AIM OF THE TASK |
In the following material, identify every line holding the string "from" and return it.

══════════

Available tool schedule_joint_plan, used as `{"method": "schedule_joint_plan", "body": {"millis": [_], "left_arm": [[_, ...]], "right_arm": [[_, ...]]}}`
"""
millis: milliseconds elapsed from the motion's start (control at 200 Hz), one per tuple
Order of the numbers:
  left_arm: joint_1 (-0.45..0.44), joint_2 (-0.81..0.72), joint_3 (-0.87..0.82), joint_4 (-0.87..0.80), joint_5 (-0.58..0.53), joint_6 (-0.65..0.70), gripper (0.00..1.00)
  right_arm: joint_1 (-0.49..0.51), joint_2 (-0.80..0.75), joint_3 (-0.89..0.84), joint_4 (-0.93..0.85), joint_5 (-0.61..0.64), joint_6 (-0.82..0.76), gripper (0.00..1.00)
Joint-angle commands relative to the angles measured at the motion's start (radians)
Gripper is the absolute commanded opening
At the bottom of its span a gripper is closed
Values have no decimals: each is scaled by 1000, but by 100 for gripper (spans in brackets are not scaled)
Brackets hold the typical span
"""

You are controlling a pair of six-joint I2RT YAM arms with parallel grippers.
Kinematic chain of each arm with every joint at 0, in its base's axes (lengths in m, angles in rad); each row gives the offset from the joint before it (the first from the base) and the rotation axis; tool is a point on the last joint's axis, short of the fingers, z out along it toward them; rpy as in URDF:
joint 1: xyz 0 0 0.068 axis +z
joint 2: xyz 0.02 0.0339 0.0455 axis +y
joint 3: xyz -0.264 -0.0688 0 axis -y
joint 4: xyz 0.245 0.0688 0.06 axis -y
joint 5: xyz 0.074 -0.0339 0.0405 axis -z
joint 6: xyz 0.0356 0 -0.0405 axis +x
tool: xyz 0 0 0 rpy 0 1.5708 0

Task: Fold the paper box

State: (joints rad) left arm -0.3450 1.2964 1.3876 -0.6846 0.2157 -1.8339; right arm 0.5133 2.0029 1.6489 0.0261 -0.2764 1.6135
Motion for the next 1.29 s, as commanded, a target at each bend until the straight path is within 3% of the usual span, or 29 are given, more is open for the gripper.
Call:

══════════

EXERCISE RESULT |
millis: milliseconds elapsed from the motion's start (control at 200 Hz), one per tuple
Kinematic chain of each arm with every joint at 0, in its base's axes (lengths in m, angles in rad); each row gives the offset from the joint before it (the first from the base) and the rotation axis; tool is a point on the last joint's axis, short of the fingers, z out along it toward them; rpy as in URDF:

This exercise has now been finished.